TASK TO COMPLETE: Among the entries below, one stretch runs from the line that contains "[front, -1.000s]" through the line that contains "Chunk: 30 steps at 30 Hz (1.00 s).". Repeat that stretch exactly, ends included, and only that.

Records from a data collection
··········
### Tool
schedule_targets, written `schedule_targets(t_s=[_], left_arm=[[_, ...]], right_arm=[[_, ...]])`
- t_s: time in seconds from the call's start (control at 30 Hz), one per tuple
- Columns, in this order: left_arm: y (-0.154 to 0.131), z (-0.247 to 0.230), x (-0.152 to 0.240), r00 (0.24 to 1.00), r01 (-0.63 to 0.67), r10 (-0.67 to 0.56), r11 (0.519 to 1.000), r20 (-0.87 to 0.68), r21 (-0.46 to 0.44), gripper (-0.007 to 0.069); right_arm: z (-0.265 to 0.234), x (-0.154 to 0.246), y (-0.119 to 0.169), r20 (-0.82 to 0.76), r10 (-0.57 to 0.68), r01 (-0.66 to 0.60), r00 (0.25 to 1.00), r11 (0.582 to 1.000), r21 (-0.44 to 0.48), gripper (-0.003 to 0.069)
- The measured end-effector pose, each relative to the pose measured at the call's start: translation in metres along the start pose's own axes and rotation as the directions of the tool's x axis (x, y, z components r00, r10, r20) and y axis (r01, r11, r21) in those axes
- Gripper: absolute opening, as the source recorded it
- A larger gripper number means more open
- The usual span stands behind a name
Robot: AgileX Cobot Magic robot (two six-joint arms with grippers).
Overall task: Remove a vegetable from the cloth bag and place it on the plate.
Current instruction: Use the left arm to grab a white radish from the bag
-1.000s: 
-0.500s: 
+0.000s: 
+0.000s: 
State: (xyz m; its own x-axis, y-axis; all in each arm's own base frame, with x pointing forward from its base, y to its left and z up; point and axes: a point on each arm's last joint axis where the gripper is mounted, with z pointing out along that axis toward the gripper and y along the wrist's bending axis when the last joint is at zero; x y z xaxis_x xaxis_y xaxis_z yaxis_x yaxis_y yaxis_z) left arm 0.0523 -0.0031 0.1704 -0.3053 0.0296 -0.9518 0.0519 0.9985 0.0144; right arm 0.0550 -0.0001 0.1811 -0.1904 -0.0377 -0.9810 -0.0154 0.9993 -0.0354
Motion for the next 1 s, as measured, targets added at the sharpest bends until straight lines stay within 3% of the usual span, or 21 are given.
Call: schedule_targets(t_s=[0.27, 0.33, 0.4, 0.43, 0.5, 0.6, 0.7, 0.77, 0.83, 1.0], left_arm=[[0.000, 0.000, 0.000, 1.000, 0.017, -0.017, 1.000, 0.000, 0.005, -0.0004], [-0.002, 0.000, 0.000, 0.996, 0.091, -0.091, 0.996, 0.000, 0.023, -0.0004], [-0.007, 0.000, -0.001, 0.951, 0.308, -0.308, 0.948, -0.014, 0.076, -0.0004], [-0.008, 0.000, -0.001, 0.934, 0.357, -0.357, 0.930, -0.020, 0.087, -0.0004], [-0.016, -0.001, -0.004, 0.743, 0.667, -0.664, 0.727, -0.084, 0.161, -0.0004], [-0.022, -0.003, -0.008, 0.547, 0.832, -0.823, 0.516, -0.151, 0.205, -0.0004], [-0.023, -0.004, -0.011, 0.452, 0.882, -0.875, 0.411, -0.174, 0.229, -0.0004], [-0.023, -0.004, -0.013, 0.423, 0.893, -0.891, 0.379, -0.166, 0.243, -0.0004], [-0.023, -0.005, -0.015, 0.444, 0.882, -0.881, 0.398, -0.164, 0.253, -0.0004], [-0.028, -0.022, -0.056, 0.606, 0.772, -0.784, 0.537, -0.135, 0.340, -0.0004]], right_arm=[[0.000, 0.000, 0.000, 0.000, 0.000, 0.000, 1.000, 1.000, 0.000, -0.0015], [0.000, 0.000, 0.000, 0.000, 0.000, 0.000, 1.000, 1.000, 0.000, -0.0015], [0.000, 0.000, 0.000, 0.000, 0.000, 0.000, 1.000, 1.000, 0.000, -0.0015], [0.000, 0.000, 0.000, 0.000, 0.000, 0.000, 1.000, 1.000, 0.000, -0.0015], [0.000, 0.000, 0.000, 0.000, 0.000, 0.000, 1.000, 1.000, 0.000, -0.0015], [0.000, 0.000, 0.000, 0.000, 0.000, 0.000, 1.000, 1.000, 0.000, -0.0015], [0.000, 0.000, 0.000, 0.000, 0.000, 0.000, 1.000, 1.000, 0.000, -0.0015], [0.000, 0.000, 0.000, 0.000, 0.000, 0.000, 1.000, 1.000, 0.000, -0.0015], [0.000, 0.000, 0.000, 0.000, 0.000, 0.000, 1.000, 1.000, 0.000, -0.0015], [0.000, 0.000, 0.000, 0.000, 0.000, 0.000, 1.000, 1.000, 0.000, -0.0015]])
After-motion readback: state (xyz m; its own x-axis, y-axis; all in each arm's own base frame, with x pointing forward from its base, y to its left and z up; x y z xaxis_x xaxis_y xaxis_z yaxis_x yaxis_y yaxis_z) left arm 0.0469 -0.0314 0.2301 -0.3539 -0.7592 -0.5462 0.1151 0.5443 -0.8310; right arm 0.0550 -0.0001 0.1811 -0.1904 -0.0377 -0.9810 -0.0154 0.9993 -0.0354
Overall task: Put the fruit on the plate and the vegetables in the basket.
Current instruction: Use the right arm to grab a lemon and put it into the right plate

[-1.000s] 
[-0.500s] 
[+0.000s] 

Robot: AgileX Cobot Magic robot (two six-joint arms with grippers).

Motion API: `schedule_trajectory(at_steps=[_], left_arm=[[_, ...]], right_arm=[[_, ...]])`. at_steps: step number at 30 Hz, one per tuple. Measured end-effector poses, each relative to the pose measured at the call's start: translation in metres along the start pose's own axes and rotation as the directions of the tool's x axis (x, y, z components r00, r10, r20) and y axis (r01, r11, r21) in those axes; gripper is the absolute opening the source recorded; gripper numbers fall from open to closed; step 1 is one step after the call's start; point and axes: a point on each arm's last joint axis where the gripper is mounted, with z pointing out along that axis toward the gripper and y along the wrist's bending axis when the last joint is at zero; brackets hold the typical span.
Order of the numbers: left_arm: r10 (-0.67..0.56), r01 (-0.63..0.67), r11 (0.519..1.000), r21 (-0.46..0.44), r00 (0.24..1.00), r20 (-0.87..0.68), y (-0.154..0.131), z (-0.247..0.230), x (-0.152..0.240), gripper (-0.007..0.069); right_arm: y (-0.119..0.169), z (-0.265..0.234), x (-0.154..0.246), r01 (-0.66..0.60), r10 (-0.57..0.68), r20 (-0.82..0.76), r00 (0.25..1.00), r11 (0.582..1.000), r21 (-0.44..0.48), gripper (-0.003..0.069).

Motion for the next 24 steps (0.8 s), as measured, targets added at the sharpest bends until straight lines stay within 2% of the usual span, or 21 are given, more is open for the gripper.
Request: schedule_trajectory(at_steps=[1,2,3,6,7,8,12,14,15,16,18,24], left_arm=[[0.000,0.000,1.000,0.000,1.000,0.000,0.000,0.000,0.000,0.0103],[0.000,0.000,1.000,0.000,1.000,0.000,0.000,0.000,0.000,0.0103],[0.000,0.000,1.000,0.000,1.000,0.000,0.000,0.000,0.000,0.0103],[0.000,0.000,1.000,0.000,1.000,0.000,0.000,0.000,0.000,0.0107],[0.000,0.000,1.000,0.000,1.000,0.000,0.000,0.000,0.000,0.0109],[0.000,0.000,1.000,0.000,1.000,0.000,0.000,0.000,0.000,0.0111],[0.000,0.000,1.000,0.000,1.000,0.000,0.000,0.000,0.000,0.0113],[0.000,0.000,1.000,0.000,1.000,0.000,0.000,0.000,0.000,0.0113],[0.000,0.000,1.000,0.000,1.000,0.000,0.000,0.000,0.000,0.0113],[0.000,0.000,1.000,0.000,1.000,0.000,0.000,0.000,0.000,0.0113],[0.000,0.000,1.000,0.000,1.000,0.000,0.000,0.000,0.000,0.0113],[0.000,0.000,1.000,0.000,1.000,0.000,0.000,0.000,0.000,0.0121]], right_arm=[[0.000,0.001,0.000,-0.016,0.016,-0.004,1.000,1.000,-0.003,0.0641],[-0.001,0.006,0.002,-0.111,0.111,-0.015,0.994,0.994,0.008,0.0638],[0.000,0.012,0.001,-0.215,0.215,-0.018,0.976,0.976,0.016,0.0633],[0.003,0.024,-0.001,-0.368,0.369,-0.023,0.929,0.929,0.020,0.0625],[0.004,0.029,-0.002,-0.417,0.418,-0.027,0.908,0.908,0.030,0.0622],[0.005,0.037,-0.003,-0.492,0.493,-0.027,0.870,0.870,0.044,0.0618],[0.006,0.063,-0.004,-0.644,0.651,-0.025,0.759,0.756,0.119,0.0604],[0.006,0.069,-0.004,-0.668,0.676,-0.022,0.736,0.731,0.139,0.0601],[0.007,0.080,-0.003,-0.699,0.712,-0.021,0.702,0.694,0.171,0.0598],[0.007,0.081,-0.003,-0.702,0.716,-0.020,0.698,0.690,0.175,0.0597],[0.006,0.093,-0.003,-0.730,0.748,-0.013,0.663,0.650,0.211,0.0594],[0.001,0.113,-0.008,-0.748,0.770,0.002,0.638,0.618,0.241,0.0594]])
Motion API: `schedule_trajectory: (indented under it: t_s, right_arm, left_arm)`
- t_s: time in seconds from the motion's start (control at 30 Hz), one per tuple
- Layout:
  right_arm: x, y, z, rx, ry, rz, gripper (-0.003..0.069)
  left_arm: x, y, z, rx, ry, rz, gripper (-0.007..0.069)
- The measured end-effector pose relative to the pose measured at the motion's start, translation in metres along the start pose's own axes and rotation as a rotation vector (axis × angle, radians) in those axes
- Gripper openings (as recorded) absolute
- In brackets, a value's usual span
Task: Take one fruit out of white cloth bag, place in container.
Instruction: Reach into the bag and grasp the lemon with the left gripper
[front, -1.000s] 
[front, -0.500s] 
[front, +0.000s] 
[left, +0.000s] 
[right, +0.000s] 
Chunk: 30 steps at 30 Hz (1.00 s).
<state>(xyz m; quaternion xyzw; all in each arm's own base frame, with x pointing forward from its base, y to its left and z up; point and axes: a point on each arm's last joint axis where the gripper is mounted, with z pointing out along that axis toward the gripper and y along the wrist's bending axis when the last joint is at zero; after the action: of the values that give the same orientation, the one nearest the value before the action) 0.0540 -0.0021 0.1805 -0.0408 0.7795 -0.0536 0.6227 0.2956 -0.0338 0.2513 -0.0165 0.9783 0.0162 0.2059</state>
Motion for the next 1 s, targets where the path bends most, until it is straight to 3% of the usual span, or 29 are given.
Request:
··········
ANSWER:
[front, -1.000s] 
[front, -0.500s] 
[front, +0.000s] 
[left, +0.000s] 
[right, +0.000s] 
Chunk: 30 steps at 30 Hz (1.00 s).

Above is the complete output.